Agriculture familiale : les goulots d’étranglement

agriculture-RDC_cVanCoolen-Eureka-Slide-reporters-REALes lampions de la semaine des conférences débats sur l’évolution de l’agriculture familiale en République Démocratique du Congo se sont éteints le samedi 15 novembre 2014 à l’Espace Texaf Bilembo dans la commune de Ngaliema. C’était dans le cadre de « l’année internationale de l’agriculture familiale et la sécurité alimentaire » décrétée par les Nations-Unies et l’Union Africaine pour l’année 2014.
Organisée par le ministère de l’Agriculture et du Développement rural, avec l’appui du Projet d’appui à la réhabilitation et à la relance du secteur agricole (Parssa), le Fida. Cette semaine d’échanges a porté sur des questions pertinentes et sensibles sur l’agriculture pratiquée par les paysans en particulier et les organisations paysannes congolaises en général. L’objectif de ces discussions était de réfléchir sur l’agriculture familiale afin de promouvoir son développement.
Les participants à cette rencontre ont, à chaque étape formulé quelques recommandations et proposé des pistes de solution pour l’épanouissement des familles paysannes et faire progresser l’agriculture artisanale.
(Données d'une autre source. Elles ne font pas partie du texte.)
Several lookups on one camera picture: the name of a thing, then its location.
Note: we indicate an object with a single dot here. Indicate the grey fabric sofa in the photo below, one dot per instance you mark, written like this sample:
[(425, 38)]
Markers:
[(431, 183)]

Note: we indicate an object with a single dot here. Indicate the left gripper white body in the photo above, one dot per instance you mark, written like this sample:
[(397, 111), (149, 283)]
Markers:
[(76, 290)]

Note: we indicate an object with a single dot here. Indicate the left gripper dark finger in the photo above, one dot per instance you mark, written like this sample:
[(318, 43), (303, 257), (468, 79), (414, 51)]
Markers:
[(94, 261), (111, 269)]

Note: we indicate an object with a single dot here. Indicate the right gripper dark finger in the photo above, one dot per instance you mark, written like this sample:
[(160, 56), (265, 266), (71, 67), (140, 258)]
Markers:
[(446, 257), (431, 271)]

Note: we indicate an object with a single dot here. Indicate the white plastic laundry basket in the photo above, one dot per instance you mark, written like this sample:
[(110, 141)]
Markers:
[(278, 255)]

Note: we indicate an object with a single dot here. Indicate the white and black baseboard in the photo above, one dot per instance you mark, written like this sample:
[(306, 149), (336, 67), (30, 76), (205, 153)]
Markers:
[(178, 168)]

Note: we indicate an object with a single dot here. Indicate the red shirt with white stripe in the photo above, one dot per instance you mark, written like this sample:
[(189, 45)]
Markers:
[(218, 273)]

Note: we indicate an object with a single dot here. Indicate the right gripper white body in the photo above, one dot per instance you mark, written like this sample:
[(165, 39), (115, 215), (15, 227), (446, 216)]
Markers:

A cet effet, ils ont, tous noté qu’il faut pratiquer une agriculture intensive, de la diversification et de l’étalement de la production tout au long de l’année par la mise en place de certaines approches. Notamment , les bonnes  pratiques agricoles comme la gestion intégrée de production et protection des cultures; militer pour l’éradication de nombreuses maladies qui se transmettent par les graines: viroses, bactérioses, maladies fongiques ; acquisition régulière des semences certifiées, désinfecter des semences autoproduites ; promouvoir des pratiques  culturales amenant à réduction d’usage de certains pesticides considérés comme dangereux ; préserver l’environnement en évitant autant que possible toute
source de pollution liée à la production; maintenir et améliorer la fertilité à long terme et l’activité de la faune du sol ; augmenter le revenu des producteurs en réduisant les coûts de la production en utilisant des ressources renouvelables au niveau local ; etc.

Difficultés

Les recommandations sont directement liées à certains problèmes cruciaux pour lesquels les paysans ne savent à quel saint se vouer. Les participants ont relevé l’insuffisance de terres arables  pour l’agriculture à cause de la spoliation des sites maraichers ; manque des moyens financiers, l’insuffisance des matériels agricoles ; manque des semences de qualité; manque de moyens de transformation et de conditionnement  des produits ; manque de dépôts pour l’entreposage ; etc.

Pistes de sortie

Les séminaristes ont recommandé l’élaboration d’un plan d’aménagement du territoire et de micro-zonage effectif, afin de mettre fin à la spoliation des sites maraichers.
C’est ainsi qu’ils ont donné quelques indications afin de relever le défi, parmi lesquelles : zéro déforestation et pas d’effet rebond ; viabilité économique, ce qui sous-entend une économie fiable et durable ; itinéraire technique et calendrier des opérations parfaitement précis et vulgarisable ; etc.